Return, unaltered, every line from the beginning of the material below up to and including the one with "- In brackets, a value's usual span".
[[ STORED DATA, beginning ]]
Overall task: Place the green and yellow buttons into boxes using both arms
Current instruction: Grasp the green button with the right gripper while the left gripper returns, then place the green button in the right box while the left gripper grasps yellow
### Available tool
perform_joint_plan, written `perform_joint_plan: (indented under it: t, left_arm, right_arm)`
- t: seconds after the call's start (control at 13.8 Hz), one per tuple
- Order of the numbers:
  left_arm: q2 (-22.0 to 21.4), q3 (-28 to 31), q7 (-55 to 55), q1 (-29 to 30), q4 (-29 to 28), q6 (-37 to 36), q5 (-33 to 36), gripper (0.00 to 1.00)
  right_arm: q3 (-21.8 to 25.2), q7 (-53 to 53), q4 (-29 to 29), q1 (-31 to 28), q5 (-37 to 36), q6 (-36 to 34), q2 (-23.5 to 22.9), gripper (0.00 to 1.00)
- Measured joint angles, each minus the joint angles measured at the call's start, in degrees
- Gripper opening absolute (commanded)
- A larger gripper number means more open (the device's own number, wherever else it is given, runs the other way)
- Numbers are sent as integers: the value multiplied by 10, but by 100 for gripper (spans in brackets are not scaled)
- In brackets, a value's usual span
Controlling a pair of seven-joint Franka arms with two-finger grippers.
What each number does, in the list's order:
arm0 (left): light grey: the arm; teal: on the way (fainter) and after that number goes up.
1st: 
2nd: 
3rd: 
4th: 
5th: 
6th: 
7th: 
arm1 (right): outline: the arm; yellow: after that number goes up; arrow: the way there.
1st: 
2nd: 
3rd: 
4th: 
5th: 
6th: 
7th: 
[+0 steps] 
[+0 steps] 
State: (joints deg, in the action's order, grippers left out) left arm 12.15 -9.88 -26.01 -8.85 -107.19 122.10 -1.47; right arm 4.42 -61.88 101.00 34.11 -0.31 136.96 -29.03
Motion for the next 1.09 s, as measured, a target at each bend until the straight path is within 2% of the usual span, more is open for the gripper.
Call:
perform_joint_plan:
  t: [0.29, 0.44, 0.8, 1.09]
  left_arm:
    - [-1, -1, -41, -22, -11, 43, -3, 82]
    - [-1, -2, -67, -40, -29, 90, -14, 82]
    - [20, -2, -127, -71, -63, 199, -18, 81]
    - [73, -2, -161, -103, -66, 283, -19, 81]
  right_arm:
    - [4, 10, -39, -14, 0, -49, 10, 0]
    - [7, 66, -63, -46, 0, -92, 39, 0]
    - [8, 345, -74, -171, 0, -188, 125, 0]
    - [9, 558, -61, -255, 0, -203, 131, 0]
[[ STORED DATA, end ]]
_OUTPUT FOR THIS EXERCISE_
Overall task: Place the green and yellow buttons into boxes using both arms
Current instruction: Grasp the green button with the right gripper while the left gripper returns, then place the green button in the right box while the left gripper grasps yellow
### Available tool
perform_joint_plan, written `perform_joint_plan: (indented under it: t, left_arm, right_arm)`
- t: seconds after the call's start (control at 13.8 Hz), one per tuple
- Order of the numbers:
  left_arm: q2 (-22.0 to 21.4), q3 (-28 to 31), q7 (-55 to 55), q1 (-29 to 30), q4 (-29 to 28), q6 (-37 to 36), q5 (-33 to 36), gripper (0.00 to 1.00)
  right_arm: q3 (-21.8 to 25.2), q7 (-53 to 53), q4 (-29 to 29), q1 (-31 to 28), q5 (-37 to 36), q6 (-36 to 34), q2 (-23.5 to 22.9), gripper (0.00 to 1.00)
- Measured joint angles, each minus the joint angles measured at the call's start, in degrees
- Gripper opening absolute (commanded)
- A larger gripper number means more open (the device's own number, wherever else it is given, runs the other way)
- Numbers are sent as integers: the value multiplied by 10, but by 100 for gripper (spans in brackets are not scaled)
- In brackets, a value's usual span

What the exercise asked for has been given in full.